_WHAT TO WORK ON_. Your response needs to be the data below, retyped exactly.

= = = = = = =

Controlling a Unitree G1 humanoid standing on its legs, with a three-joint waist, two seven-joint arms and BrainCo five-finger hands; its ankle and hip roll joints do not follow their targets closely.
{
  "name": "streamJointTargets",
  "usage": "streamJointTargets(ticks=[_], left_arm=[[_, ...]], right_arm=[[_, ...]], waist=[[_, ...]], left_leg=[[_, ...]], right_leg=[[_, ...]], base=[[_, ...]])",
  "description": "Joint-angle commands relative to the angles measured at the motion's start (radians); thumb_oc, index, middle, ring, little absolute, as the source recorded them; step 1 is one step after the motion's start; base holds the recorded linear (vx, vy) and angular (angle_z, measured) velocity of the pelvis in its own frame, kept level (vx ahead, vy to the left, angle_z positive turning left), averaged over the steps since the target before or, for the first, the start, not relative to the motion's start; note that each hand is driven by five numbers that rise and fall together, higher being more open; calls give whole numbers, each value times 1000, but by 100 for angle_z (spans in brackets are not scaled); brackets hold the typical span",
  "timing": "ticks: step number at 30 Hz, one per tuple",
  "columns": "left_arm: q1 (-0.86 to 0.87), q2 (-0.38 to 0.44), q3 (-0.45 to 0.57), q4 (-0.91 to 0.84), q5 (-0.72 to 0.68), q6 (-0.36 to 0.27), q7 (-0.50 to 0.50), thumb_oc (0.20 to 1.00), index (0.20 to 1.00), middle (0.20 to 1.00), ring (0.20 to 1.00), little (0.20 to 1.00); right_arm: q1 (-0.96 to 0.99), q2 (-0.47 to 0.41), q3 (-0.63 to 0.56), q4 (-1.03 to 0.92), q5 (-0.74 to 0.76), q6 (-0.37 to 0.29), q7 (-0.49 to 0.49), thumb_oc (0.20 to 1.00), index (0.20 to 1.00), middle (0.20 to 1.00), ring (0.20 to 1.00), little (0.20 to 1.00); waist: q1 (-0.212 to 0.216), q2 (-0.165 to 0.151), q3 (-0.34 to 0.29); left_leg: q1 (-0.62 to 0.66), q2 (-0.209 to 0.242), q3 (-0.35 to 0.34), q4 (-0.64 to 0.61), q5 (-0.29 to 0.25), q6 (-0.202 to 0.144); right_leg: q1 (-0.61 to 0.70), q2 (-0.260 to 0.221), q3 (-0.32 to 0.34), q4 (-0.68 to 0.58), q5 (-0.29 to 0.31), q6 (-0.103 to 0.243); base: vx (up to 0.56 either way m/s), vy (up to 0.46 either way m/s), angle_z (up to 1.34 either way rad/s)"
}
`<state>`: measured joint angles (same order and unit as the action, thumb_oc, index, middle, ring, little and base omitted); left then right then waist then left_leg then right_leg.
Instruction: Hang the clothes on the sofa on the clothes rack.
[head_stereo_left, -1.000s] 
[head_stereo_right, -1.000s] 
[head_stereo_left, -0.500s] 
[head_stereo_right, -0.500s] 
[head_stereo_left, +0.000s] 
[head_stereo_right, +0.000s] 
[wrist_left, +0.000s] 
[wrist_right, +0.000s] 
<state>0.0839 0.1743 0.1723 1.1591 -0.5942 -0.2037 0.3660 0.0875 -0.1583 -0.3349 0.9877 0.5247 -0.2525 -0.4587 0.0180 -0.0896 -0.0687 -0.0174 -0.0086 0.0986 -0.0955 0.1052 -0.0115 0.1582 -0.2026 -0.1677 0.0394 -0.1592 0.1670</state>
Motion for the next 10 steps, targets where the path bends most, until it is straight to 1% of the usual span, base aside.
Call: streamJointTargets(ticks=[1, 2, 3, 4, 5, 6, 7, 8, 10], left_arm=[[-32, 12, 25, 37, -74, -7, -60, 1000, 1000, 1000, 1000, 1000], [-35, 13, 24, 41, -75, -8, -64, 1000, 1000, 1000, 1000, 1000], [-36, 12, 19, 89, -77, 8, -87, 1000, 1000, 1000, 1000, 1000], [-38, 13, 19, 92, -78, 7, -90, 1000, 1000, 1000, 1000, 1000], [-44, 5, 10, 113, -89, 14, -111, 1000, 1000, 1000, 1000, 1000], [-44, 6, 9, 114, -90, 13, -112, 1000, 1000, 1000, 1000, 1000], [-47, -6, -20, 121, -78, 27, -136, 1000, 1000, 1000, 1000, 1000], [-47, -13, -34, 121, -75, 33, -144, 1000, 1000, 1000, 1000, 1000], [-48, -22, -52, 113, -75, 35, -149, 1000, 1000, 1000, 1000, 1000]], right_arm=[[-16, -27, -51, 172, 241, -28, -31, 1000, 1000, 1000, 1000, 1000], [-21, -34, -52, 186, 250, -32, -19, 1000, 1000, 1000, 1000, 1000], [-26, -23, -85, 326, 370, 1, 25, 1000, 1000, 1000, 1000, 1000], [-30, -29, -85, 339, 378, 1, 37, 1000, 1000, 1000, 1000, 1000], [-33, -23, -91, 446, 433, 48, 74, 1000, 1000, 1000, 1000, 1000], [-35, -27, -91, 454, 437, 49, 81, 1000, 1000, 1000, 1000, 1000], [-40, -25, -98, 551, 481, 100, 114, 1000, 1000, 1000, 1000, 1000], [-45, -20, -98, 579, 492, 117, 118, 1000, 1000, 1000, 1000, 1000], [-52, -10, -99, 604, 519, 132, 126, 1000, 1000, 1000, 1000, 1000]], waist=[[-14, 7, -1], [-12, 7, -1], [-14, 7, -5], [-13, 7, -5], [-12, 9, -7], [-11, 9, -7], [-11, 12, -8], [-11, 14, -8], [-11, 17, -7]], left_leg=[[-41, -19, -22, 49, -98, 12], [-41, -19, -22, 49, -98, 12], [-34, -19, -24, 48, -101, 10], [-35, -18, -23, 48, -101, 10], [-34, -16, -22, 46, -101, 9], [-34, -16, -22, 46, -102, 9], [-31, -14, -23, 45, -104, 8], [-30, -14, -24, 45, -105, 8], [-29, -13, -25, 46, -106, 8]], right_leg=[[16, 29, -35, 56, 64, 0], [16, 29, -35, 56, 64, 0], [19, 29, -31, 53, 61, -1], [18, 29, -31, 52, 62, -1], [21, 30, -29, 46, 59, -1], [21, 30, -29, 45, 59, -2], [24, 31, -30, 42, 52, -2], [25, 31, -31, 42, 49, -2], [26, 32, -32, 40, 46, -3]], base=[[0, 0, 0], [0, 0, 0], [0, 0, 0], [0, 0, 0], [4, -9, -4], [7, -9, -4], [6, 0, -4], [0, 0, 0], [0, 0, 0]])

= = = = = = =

_TASK RESPONSE_.
Controlling a Unitree G1 humanoid standing on its legs, with a three-joint waist, two seven-joint arms and BrainCo five-finger hands; its ankle and hip roll joints do not follow their targets closely.
{
  "name": "streamJointTargets",
  "usage": "streamJointTargets(ticks=[_], left_arm=[[_, ...]], right_arm=[[_, ...]], waist=[[_, ...]], left_leg=[[_, ...]], right_leg=[[_, ...]], base=[[_, ...]])",
  "description": "Joint-angle commands relative to the angles measured at the motion's start (radians); thumb_oc, index, middle, ring, little absolute, as the source recorded them; step 1 is one step after the motion's start; base holds the recorded linear (vx, vy) and angular (angle_z, measured) velocity of the pelvis in its own frame, kept level (vx ahead, vy to the left, angle_z positive turning left), averaged over the steps since the target before or, for the first, the start, not relative to the motion's start; note that each hand is driven by five numbers that rise and fall together, higher being more open; calls give whole numbers, each value times 1000, but by 100 for angle_z (spans in brackets are not scaled); brackets hold the typical span",
  "timing": "ticks: step number at 30 Hz, one per tuple",
  "columns": "left_arm: q1 (-0.86 to 0.87), q2 (-0.38 to 0.44), q3 (-0.45 to 0.57), q4 (-0.91 to 0.84), q5 (-0.72 to 0.68), q6 (-0.36 to 0.27), q7 (-0.50 to 0.50), thumb_oc (0.20 to 1.00), index (0.20 to 1.00), middle (0.20 to 1.00), ring (0.20 to 1.00), little (0.20 to 1.00); right_arm: q1 (-0.96 to 0.99), q2 (-0.47 to 0.41), q3 (-0.63 to 0.56), q4 (-1.03 to 0.92), q5 (-0.74 to 0.76), q6 (-0.37 to 0.29), q7 (-0.49 to 0.49), thumb_oc (0.20 to 1.00), index (0.20 to 1.00), middle (0.20 to 1.00), ring (0.20 to 1.00), little (0.20 to 1.00); waist: q1 (-0.212 to 0.216), q2 (-0.165 to 0.151), q3 (-0.34 to 0.29); left_leg: q1 (-0.62 to 0.66), q2 (-0.209 to 0.242), q3 (-0.35 to 0.34), q4 (-0.64 to 0.61), q5 (-0.29 to 0.25), q6 (-0.202 to 0.144); right_leg: q1 (-0.61 to 0.70), q2 (-0.260 to 0.221), q3 (-0.32 to 0.34), q4 (-0.68 to 0.58), q5 (-0.29 to 0.31), q6 (-0.103 to 0.243); base: vx (up to 0.56 either way m/s), vy (up to 0.46 either way m/s), angle_z (up to 1.34 either way rad/s)"
}
`<state>`: measured joint angles (same order and unit as the action, thumb_oc, index, middle, ring, little and base omitted); left then right then waist then left_leg then right_leg.
Instruction: Hang the clothes on the sofa on the clothes rack.
[head_stereo_left, -1.000s] 
[head_stereo_right, -1.000s] 
[head_stereo_left, -0.500s] 
[head_stereo_right, -0.500s] 
[head_stereo_left, +0.000s] 
[head_stereo_right, +0.000s] 
[wrist_left, +0.000s] 
[wrist_right, +0.000s] 
<state>0.0839 0.1743 0.1723 1.1591 -0.5942 -0.2037 0.3660 0.0875 -0.1583 -0.3349 0.9877 0.5247 -0.2525 -0.4587 0.0180 -0.0896 -0.0687 -0.0174 -0.0086 0.0986 -0.0955 0.1052 -0.0115 0.1582 -0.2026 -0.1677 0.0394 -0.1592 0.1670</state>
Motion for the next 10 steps, targets where the path bends most, until it is straight to 1% of the usual span, base aside.
Call: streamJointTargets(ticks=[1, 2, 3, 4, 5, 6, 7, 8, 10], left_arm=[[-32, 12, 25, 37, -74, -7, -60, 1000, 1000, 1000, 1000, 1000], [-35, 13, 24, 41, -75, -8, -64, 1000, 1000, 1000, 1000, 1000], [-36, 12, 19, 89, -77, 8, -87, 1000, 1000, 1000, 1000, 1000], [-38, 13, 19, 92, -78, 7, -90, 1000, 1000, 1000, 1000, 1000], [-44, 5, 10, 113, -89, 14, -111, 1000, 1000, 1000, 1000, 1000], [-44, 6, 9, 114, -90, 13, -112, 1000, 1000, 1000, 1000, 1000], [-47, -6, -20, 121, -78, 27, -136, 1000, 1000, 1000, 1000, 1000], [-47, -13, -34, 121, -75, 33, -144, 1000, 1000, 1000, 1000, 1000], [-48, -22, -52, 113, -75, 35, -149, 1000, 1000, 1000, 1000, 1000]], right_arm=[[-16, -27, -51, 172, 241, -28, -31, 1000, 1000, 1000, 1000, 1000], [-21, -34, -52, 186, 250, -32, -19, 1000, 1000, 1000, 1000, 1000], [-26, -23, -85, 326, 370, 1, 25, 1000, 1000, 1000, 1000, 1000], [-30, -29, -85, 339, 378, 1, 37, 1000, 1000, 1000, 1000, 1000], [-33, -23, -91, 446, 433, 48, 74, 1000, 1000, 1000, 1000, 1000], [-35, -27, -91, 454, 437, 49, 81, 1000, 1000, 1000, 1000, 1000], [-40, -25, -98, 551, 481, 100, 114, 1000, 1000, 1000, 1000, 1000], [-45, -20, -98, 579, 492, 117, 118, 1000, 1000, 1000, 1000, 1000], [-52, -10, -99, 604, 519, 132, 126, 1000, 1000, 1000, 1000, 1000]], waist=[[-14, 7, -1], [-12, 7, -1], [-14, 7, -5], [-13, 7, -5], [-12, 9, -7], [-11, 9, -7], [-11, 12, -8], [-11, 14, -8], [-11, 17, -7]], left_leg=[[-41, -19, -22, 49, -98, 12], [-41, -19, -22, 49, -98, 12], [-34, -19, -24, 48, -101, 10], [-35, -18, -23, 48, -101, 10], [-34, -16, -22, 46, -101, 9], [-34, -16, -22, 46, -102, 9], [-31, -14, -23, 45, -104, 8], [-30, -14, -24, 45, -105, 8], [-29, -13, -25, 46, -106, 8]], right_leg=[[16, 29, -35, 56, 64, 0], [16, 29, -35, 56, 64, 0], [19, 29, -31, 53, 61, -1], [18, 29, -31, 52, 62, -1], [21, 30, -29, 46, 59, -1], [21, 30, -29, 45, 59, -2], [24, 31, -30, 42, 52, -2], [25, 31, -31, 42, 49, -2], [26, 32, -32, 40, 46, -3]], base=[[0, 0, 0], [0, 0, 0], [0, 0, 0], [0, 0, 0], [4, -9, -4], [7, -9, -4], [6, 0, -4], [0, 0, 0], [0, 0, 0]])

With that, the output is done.